Print the listing below exactly. Leave nothing out.

* **DATASET EXCERPT**:
Content starts

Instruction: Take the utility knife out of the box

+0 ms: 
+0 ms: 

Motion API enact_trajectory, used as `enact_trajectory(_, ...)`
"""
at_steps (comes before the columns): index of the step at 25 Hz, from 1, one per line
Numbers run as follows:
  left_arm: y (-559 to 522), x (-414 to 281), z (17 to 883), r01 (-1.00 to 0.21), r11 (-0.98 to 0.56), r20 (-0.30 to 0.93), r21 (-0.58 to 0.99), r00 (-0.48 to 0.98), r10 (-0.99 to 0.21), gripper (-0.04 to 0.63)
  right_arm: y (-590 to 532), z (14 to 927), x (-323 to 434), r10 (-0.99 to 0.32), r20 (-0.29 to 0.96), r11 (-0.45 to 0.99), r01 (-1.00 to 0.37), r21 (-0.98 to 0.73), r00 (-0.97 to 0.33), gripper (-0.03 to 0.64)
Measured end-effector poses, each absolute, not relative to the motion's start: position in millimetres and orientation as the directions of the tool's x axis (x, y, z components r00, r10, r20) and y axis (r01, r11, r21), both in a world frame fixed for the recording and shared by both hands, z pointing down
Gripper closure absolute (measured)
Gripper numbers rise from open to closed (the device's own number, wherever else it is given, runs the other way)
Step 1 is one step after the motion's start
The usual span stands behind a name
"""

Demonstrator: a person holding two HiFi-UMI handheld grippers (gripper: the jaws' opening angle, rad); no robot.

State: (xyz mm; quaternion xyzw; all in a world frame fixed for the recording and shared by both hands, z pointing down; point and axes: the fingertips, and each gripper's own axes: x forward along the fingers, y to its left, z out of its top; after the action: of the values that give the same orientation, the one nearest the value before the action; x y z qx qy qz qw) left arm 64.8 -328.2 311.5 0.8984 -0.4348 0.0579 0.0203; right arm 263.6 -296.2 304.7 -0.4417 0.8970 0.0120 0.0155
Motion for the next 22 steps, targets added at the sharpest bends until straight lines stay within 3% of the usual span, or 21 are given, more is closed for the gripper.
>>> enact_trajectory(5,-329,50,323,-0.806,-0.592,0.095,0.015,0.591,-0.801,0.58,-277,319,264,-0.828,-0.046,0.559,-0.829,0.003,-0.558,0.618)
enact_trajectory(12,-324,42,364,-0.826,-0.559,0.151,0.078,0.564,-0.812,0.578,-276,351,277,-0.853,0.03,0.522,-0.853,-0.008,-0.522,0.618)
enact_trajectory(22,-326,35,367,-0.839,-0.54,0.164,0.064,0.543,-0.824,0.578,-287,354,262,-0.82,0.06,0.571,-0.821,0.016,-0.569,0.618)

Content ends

* **WRITTEN RESPONSE**:
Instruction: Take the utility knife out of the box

+0 ms: 
+0 ms: 

Motion API enact_trajectory, used as `enact_trajectory(_, ...)`
"""
at_steps (comes before the columns): index of the step at 25 Hz, from 1, one per line
Numbers run as follows:
  left_arm: y (-559 to 522), x (-414 to 281), z (17 to 883), r01 (-1.00 to 0.21), r11 (-0.98 to 0.56), r20 (-0.30 to 0.93), r21 (-0.58 to 0.99), r00 (-0.48 to 0.98), r10 (-0.99 to 0.21), gripper (-0.04 to 0.63)
  right_arm: y (-590 to 532), z (14 to 927), x (-323 to 434), r10 (-0.99 to 0.32), r20 (-0.29 to 0.96), r11 (-0.45 to 0.99), r01 (-1.00 to 0.37), r21 (-0.98 to 0.73), r00 (-0.97 to 0.33), gripper (-0.03 to 0.64)
Measured end-effector poses, each absolute, not relative to the motion's start: position in millimetres and orientation as the directions of the tool's x axis (x, y, z components r00, r10, r20) and y axis (r01, r11, r21), both in a world frame fixed for the recording and shared by both hands, z pointing down
Gripper closure absolute (measured)
Gripper numbers rise from open to closed (the device's own number, wherever else it is given, runs the other way)
Step 1 is one step after the motion's start
The usual span stands behind a name
"""

Demonstrator: a person holding two HiFi-UMI handheld grippers (gripper: the jaws' opening angle, rad); no robot.

State: (xyz mm; quaternion xyzw; all in a world frame fixed for the recording and shared by both hands, z pointing down; point and axes: the fingertips, and each gripper's own axes: x forward along the fingers, y to its left, z out of its top; after the action: of the values that give the same orientation, the one nearest the value before the action; x y z qx qy qz qw) left arm 64.8 -328.2 311.5 0.8984 -0.4348 0.0579 0.0203; right arm 263.6 -296.2 304.7 -0.4417 0.8970 0.0120 0.0155
Motion for the next 22 steps, targets added at the sharpest bends until straight lines stay within 3% of the usual span, or 21 are given, more is closed for the gripper.
>>> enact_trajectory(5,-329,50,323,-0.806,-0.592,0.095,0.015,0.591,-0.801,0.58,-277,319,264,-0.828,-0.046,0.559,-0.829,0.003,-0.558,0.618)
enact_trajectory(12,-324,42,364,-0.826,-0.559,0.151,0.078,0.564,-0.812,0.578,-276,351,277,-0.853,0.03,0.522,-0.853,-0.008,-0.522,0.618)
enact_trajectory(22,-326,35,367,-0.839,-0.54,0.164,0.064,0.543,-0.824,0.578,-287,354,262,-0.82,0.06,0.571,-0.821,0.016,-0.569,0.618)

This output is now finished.